__What you will do__: The answer must be an exact reproduction of the lines from the start of the records below through the line containing "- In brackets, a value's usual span", and nothing more.

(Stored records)
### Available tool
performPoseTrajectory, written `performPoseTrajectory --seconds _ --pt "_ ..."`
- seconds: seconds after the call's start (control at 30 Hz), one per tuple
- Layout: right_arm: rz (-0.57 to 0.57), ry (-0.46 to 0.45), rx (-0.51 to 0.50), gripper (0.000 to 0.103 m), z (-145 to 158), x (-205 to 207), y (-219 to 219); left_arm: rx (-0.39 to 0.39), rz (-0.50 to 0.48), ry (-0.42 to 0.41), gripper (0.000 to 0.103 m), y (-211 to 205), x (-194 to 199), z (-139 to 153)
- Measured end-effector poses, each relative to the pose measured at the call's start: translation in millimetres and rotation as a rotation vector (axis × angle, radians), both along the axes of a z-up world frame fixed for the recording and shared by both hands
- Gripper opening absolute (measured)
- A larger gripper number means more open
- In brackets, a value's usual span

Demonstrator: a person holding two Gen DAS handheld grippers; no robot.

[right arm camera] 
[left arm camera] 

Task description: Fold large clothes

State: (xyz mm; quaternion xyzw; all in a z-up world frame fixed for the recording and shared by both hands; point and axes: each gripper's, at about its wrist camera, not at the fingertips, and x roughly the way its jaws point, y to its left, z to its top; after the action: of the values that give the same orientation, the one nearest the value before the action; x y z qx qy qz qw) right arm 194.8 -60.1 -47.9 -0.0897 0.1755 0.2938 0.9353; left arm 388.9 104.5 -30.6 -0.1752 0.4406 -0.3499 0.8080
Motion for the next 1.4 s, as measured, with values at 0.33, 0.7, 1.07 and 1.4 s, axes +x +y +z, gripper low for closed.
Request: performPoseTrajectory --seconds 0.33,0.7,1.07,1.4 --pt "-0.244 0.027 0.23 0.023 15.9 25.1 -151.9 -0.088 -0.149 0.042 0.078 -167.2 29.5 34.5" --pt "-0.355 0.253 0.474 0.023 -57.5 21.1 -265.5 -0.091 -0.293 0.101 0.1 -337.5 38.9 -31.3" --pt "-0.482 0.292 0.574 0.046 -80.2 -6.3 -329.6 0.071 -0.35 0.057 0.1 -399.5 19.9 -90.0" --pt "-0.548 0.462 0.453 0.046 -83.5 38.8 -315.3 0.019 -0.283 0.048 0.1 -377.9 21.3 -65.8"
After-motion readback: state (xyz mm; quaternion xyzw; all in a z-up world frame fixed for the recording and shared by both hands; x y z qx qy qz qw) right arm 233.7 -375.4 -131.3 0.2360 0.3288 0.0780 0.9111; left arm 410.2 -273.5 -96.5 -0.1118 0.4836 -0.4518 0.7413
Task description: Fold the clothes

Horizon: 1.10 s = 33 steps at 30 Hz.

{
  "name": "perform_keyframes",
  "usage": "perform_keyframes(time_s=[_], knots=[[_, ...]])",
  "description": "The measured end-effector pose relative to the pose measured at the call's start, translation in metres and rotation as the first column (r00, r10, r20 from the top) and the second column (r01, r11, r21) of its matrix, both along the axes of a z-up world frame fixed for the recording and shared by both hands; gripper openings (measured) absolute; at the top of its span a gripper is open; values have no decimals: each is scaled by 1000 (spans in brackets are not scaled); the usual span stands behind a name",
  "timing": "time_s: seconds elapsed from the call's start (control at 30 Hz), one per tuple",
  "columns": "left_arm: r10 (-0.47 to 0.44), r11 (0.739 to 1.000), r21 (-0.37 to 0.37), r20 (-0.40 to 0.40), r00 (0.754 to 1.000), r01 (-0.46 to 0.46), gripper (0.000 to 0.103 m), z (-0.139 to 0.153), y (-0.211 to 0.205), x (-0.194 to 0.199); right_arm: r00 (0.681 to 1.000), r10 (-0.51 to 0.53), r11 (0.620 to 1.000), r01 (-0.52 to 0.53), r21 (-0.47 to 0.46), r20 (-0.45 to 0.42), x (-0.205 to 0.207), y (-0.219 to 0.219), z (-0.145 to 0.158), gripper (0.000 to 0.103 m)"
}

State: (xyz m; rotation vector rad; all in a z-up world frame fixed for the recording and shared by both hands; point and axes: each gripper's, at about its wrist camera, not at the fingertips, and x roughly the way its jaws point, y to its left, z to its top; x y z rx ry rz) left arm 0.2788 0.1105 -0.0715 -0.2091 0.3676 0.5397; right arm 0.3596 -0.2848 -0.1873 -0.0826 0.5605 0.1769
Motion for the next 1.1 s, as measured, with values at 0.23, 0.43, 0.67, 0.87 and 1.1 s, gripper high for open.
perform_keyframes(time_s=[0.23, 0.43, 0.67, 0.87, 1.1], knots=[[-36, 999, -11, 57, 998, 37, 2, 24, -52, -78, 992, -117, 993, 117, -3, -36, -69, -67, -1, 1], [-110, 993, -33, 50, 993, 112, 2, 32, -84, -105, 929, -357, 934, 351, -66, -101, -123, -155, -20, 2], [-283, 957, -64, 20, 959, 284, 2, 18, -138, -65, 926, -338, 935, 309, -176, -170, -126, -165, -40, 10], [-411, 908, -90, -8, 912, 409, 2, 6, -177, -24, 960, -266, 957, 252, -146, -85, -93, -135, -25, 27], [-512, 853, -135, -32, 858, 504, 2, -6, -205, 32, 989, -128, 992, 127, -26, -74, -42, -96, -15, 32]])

__Result of this exercise__:
### Available tool
performPoseTrajectory, written `performPoseTrajectory --seconds _ --pt "_ ..."`
- seconds: seconds after the call's start (control at 30 Hz), one per tuple
- Layout: right_arm: rz (-0.57 to 0.57), ry (-0.46 to 0.45), rx (-0.51 to 0.50), gripper (0.000 to 0.103 m), z (-145 to 158), x (-205 to 207), y (-219 to 219); left_arm: rx (-0.39 to 0.39), rz (-0.50 to 0.48), ry (-0.42 to 0.41), gripper (0.000 to 0.103 m), y (-211 to 205), x (-194 to 199), z (-139 to 153)
- Measured end-effector poses, each relative to the pose measured at the call's start: translation in millimetres and rotation as a rotation vector (axis × angle, radians), both along the axes of a z-up world frame fixed for the recording and shared by both hands
- Gripper opening absolute (measured)
- A larger gripper number means more open
- In brackets, a value's usual span

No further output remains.